EXERCISE DETAILS => Keep every line of the data below that has the string "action" and present those lines.

Entries taken from a collection
= Beginning of Section =
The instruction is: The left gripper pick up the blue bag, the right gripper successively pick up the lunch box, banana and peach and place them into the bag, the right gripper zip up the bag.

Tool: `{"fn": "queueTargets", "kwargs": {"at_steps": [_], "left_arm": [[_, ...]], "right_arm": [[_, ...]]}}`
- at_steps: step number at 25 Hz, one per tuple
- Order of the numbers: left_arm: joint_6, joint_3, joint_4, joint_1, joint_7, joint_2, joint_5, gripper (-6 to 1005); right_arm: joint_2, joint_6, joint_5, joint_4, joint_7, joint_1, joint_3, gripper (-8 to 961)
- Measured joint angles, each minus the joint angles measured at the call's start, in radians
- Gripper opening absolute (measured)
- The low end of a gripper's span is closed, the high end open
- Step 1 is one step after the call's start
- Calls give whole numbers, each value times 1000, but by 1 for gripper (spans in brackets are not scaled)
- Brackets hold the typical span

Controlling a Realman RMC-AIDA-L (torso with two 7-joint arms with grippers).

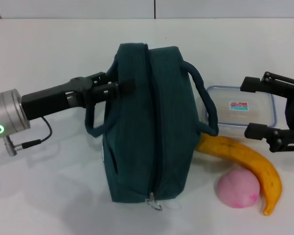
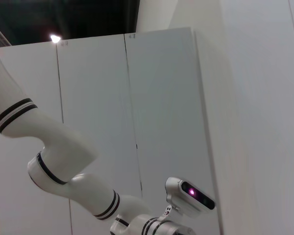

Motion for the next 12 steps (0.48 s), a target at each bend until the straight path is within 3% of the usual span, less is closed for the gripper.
{"fn": "queueTargets", "kwargs": {"at_steps": [12], "left_arm": [[-65,0,24,20,27,2,-61,866]], "right_arm": [[4,9,-3,14,-14,-25,42,808]]}}
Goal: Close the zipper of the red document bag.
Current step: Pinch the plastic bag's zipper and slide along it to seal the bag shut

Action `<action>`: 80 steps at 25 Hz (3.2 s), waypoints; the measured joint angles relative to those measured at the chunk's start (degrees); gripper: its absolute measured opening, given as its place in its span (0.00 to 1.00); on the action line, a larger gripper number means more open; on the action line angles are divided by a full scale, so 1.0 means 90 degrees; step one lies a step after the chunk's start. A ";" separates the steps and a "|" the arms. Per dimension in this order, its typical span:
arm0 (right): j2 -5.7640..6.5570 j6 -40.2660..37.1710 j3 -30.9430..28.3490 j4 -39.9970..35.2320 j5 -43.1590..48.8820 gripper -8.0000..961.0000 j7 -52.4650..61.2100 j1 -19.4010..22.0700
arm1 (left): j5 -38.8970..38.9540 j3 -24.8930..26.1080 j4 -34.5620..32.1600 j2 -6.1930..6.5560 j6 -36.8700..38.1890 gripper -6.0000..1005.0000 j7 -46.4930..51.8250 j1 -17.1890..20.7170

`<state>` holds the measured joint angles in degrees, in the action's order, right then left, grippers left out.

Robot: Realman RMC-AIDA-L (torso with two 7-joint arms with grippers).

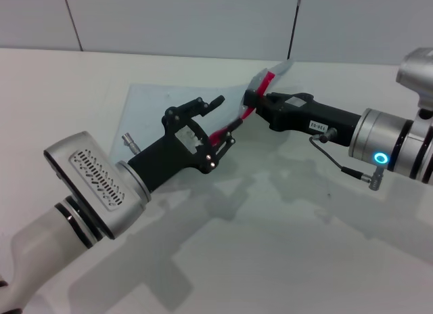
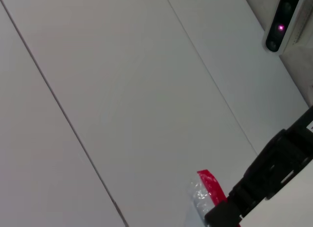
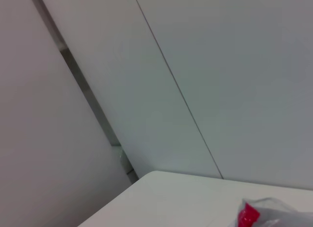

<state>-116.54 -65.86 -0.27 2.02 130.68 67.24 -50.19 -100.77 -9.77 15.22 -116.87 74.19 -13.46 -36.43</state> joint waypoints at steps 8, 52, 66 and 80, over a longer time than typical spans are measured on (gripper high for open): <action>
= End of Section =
COMPLETED EXERCISE =>
Action `<action>`: 80 steps at 25 Hz (3.2 s), waypoints; the measured joint angles relative to those measured at the chunk's start (degrees); gripper: its absolute measured opening, given as its place in its span (0.00 to 1.00); on the action line, a larger gripper number means more open; on the action line angles are divided by a full scale, so 1.0 means 90 degrees; step one lies a step after the chunk's start. A ";" separates the steps and a "|" the arms. Per dimension in this order, its typical span:
`<state>` holds the measured joint angles in degrees, in the action's order, right then left, grippers left out.
<state>-116.54 -65.86 -0.27 2.02 130.68 67.24 -50.19 -100.77 -9.77 15.22 -116.87 74.19 -13.46 -36.43</state> joint waypoints at steps 8, 52, 66 and 80, over a longer time than typical spans are measured on (gripper high for open): <action>

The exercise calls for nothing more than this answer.